Conceived and designed the experiments: LF SA RFC CD AG. Performed the experiments: KB. Analyzed the data: LF SA SH JD MLP. Contributed reagents/materials/analysis tools: NA MB MDCRP VF JR RFC EJP-S JD EZ GT-M JLM. Wrote the paper: LF SA MV CRG MCS EZ EGB EJP-S.
The authors have declared that no competing interests exist.
The population of Argentina is the result of the intermixing between several groups, including Indigenous American, European and African populations. Despite the commonly held idea that the population of Argentina is of mostly European origin, multiple studies have shown that this process of admixture had an impact in the entire Argentine population. In the present study we characterized the distribution of Indigenous American, European and African ancestry among individuals from different regions of Argentina and evaluated the level of discrepancy between self-reported grandparental origin and genetic ancestry estimates. A set of 99 autosomal ancestry informative markers (AIMs) was genotyped in a sample of 441 Argentine individuals to estimate genetic ancestry. We used non-parametric tests to evaluate statistical significance. The average ancestry for the Argentine sample overall was 65% European (95%CI: 63–68%), 31% Indigenous American (28–33%) and 4% African (3–4%). We observed statistically significant differences in European ancestry across Argentine regions [Buenos Aires province (BA) 76%, 95%CI: 73–79%; Northeast (NEA) 54%, 95%CI: 49–58%; Northwest (NWA) 33%, 95%CI: 21–41%; South 54%, 95%CI: 49–59%; p<0.0001] as well as between the capital and immediate suburbs of Buenos Aires city compared to more distant suburbs [80% (95%CI: 75–86%) versus 68% (95%CI: 58–77%), p = 0.01]. European ancestry among individuals that declared all grandparents born in Europe was 91% (95%CI: 88–94%) compared to 54% (95%CI: 51–57%) among those with no European grandparents (p<0.001). Our results demonstrate the range of variation in genetic ancestry among Argentine individuals from different regions in the country, highlighting the importance of taking this variation into account in genetic association and admixture mapping studies in this population.

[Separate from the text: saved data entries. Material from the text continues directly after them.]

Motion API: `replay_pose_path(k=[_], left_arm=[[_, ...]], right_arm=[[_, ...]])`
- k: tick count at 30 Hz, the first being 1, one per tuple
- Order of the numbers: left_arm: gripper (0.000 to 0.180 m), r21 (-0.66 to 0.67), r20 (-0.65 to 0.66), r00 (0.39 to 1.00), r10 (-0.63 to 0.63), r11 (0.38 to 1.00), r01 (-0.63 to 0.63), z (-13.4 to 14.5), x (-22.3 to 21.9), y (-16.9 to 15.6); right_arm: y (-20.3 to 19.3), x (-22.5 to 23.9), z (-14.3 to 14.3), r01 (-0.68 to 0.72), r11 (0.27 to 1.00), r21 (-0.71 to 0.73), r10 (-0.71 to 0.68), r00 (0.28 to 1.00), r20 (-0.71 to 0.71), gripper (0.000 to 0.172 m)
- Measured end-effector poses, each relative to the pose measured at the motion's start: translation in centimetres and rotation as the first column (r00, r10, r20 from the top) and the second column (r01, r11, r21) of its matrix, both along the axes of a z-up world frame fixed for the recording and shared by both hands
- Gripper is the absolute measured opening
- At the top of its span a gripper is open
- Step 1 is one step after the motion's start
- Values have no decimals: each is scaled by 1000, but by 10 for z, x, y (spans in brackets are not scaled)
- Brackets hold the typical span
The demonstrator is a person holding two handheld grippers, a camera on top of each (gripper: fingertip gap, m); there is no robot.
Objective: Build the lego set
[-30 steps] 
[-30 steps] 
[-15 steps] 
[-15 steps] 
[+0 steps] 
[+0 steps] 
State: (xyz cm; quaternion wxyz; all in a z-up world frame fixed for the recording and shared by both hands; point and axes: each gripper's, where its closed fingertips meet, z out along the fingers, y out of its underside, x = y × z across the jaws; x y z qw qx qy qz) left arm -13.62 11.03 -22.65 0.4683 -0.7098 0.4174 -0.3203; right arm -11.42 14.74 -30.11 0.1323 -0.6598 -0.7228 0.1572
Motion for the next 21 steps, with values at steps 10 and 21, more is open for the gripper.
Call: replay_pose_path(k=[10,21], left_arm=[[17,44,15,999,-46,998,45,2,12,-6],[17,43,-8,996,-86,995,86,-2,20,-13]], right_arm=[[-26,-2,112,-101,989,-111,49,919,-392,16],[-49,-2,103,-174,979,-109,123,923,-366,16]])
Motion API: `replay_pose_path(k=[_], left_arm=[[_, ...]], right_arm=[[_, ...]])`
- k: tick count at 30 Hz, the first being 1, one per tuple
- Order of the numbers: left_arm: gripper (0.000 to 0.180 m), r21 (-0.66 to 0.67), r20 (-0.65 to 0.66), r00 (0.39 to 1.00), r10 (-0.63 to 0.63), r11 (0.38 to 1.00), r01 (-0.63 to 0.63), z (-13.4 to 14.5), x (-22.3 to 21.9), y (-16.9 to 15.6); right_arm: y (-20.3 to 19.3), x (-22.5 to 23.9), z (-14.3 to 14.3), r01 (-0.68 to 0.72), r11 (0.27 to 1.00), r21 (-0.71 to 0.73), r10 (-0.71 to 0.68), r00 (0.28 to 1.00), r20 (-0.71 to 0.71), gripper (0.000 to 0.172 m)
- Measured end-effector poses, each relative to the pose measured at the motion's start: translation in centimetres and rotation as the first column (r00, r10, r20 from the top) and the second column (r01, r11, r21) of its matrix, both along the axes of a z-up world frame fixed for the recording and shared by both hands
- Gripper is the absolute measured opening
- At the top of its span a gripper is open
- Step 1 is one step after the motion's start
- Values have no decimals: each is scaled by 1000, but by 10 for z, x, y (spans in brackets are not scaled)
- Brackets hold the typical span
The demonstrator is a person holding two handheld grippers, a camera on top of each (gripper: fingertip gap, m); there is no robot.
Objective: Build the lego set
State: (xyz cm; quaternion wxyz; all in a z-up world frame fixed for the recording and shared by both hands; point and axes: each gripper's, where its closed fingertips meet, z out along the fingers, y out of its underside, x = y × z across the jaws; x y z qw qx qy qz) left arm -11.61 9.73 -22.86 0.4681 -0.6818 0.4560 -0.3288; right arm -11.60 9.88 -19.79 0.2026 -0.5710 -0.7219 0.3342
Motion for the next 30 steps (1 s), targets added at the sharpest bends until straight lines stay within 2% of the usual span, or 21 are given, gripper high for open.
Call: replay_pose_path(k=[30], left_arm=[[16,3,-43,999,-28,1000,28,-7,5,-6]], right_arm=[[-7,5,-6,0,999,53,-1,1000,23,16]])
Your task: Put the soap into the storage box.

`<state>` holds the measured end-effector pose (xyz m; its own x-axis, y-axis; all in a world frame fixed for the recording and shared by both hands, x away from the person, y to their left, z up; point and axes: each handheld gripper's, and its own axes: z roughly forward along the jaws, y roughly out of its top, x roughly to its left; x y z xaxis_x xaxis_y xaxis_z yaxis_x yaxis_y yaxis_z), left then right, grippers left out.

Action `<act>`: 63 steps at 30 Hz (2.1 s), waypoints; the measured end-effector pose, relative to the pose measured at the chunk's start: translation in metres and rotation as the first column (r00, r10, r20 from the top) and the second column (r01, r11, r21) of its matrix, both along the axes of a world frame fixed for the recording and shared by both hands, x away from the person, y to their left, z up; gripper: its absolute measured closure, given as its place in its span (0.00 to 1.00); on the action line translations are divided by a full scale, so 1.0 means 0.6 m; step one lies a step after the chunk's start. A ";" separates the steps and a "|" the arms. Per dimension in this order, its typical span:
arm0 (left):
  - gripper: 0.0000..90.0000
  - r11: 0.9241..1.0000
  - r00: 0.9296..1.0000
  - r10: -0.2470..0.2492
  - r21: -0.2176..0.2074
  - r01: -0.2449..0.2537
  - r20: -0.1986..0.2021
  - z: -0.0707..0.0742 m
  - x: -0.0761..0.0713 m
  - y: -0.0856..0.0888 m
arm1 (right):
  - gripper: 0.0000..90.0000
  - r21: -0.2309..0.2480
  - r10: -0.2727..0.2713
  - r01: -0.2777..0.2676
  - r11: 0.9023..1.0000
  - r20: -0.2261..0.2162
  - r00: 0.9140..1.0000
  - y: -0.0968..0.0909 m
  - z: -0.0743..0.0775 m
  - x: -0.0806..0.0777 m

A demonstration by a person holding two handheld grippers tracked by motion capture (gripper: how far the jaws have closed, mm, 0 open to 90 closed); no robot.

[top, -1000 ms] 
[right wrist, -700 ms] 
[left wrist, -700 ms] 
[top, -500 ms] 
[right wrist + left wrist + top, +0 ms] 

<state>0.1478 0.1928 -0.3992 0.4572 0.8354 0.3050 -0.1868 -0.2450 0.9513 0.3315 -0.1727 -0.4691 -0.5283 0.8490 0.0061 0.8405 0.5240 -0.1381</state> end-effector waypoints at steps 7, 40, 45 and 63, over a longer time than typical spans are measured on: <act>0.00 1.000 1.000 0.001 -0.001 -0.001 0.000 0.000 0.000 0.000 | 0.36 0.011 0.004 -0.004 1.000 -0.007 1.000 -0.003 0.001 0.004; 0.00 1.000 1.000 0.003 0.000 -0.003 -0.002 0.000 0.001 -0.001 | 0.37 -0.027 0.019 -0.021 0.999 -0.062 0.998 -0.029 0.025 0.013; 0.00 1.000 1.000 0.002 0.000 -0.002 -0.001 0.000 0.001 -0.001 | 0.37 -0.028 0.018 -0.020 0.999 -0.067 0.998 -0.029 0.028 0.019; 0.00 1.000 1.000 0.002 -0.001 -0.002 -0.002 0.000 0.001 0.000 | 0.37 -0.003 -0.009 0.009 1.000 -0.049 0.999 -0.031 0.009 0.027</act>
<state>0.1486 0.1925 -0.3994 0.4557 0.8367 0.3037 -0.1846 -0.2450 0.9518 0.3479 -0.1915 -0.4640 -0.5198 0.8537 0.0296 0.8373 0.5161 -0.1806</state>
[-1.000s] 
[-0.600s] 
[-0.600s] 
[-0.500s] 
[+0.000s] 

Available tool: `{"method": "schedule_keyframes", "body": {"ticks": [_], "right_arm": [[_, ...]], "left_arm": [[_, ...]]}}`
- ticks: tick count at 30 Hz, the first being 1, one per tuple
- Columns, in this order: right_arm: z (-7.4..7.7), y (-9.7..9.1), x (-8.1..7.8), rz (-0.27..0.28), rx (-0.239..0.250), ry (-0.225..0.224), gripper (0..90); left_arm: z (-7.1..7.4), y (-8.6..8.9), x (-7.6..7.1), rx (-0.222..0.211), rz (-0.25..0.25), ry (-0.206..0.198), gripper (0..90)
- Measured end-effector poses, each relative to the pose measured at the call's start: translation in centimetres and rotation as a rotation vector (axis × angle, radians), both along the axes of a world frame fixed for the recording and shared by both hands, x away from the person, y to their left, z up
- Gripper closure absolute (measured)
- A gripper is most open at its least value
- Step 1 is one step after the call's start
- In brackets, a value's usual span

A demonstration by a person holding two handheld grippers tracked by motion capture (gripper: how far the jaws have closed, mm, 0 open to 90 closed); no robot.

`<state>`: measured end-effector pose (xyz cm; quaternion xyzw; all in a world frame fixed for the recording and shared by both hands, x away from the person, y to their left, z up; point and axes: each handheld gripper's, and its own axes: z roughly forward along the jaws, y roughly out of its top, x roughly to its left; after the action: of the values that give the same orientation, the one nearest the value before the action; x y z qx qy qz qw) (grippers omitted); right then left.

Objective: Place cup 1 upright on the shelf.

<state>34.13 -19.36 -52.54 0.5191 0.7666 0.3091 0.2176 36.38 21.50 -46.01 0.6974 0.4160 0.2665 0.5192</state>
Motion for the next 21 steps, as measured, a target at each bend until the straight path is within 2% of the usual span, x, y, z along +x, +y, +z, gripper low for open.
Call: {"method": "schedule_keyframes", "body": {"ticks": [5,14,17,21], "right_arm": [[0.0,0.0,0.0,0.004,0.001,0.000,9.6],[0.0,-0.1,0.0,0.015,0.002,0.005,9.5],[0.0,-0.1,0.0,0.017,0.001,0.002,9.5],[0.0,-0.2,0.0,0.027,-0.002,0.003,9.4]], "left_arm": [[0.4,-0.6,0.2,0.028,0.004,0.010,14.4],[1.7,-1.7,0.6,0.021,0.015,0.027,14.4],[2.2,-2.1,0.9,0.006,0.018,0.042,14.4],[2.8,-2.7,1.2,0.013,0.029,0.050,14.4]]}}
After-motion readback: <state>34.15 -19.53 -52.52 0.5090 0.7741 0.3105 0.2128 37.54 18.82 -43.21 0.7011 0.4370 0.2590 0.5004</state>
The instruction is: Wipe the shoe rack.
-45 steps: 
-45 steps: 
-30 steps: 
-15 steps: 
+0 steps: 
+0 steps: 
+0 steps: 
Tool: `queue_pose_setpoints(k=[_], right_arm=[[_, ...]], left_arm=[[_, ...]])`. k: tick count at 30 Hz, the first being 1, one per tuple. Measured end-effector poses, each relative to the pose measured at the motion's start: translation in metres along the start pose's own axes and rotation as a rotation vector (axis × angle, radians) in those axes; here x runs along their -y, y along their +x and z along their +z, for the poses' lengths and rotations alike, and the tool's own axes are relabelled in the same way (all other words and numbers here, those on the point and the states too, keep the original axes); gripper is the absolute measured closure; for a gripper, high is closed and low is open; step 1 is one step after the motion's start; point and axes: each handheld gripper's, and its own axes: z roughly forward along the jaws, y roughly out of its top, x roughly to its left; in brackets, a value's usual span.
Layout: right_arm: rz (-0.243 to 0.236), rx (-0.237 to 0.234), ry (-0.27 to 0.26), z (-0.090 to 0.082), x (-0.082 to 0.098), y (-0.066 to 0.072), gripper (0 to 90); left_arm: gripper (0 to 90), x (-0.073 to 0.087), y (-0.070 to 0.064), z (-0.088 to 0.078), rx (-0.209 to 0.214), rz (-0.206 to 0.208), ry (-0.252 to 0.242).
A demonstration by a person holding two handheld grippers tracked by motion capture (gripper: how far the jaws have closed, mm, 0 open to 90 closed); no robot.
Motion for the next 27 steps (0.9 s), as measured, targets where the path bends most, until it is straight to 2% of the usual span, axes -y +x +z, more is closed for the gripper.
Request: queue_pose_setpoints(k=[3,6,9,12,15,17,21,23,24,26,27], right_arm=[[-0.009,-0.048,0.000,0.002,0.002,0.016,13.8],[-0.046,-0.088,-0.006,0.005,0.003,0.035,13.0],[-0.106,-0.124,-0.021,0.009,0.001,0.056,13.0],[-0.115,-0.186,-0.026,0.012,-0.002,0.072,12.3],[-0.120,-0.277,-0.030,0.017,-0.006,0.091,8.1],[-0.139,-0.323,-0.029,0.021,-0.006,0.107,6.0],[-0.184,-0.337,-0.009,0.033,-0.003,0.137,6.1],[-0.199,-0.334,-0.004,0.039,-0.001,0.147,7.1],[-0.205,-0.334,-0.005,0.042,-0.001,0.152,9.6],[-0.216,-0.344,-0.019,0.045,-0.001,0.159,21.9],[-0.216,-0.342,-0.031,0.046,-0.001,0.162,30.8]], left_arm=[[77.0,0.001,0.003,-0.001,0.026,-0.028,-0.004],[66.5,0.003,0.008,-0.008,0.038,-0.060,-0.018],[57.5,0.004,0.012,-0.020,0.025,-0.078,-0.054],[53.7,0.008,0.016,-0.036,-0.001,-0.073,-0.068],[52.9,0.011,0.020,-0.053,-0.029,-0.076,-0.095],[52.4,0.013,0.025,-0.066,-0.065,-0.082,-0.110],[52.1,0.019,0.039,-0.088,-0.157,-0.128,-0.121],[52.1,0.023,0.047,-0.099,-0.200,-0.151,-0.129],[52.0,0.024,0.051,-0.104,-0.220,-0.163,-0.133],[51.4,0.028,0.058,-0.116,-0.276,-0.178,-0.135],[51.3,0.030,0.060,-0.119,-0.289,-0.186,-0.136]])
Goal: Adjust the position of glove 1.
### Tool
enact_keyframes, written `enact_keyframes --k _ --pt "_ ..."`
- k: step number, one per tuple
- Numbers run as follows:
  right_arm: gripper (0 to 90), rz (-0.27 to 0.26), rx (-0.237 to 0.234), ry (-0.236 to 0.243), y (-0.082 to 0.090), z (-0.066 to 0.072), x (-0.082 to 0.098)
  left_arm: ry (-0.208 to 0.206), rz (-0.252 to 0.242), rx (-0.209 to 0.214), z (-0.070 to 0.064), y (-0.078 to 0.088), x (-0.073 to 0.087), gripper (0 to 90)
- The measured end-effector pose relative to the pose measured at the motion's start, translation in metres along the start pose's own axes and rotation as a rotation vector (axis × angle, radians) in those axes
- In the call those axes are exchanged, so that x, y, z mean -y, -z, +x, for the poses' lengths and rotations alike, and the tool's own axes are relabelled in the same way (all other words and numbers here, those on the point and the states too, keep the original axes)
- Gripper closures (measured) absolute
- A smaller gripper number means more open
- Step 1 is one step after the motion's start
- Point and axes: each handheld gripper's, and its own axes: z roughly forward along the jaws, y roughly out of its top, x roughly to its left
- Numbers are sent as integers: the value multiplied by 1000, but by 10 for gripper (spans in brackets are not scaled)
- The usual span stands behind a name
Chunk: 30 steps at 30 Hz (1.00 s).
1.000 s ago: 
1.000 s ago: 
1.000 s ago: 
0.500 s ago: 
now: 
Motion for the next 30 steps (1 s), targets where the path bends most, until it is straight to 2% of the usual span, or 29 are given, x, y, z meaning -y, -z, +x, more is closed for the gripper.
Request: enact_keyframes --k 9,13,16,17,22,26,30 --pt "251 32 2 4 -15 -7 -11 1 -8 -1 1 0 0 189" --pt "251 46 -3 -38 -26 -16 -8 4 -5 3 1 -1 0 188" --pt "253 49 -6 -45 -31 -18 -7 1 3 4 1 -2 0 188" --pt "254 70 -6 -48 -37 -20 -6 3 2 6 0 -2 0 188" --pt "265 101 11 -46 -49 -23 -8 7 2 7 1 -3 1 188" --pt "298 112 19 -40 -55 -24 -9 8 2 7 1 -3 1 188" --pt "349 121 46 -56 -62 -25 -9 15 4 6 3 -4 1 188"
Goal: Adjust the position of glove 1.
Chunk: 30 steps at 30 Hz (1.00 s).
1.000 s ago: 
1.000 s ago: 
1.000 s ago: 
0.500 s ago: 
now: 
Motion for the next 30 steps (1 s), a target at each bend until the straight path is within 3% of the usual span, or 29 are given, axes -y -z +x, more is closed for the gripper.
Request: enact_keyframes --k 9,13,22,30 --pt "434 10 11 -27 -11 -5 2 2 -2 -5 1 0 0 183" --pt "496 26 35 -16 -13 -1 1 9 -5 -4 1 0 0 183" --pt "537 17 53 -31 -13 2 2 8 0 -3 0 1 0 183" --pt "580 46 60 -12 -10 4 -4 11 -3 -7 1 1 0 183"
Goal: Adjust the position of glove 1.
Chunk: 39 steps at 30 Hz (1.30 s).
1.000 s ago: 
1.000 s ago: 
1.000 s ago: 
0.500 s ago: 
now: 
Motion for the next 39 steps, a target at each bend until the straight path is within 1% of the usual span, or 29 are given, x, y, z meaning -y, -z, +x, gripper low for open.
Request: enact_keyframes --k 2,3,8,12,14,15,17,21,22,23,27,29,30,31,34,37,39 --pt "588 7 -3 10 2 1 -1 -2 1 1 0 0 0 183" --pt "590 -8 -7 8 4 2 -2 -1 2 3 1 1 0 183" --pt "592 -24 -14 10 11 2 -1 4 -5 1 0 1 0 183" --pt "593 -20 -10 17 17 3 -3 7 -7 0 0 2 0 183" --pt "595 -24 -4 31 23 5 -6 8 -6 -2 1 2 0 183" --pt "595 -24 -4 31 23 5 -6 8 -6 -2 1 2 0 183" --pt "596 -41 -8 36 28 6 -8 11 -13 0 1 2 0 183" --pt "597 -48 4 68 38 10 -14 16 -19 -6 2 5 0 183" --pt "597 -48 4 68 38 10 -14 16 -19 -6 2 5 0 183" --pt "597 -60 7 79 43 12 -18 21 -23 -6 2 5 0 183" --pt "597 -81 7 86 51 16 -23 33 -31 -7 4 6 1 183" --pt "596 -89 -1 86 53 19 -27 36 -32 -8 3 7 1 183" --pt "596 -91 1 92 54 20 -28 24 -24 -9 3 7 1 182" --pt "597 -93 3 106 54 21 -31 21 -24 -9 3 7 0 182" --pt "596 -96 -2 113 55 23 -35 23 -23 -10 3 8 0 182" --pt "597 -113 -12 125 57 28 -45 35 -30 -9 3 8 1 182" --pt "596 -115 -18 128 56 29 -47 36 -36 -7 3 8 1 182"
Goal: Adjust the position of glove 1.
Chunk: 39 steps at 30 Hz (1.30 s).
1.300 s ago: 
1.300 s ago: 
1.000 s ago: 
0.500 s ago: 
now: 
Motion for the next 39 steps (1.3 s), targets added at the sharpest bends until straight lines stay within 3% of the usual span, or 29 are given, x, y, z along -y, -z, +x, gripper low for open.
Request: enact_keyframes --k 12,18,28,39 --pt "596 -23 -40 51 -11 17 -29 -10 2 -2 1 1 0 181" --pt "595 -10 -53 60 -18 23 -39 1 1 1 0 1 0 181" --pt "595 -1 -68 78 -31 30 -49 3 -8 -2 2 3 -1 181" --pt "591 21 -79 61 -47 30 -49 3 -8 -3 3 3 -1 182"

The current population of Argentina is the result of generations of intermixing between various groups, including Indigenous Americans who originally resided in this part of South America, Spanish conquistadores and Africans brought as slaves starting in the early and late 1500s respectively, and a large European immigrant population that arrived between 1870 and 1950
In spite of this rich history of immigration and admixture, most of the Argentine population self-identifies as of European-descent, with only 1% of the total population self-identifying as descendants of an indigenous group (INDEC, 2006). In contrast to this perception, it has been reported that a considerable proportion of the Argentine population has at least one Indigenous American ancestor
In this study we investigated the distribution of genetic ancestry in four regions of Argentina in a relatively large number of individuals (n = 441), taking into account information on the origin of each individual's grandparents. The latter allowed us to evaluate the level of concordance between grandparental origin and genetic ancestry estimates. We also compared the distribution of individual ancestry in Buenos Aires city (N = 168), the largest urban area in Argentina, to those of two other large urban areas in Latin America: Mexico City (N = 502) and San Juan de Puerto Rico (N = 133) to contextualize the observed level of variation in individual ancestry proportions of Buenos Aires with those observed in other major Latin American cities.
All participants provided written informed consent. The study was approved by the Human Research Protection Program, Committee of Human Research of the University of California, San Francisco, the Ethics Committee of the Hospital Italiano of Buenos Aires and the Ponce School of Medicine & Health Sciences Institutional Review Board. The Argentine Ministry of Health approved the study and the shipment of samples from Argentina to UCSF for analysis.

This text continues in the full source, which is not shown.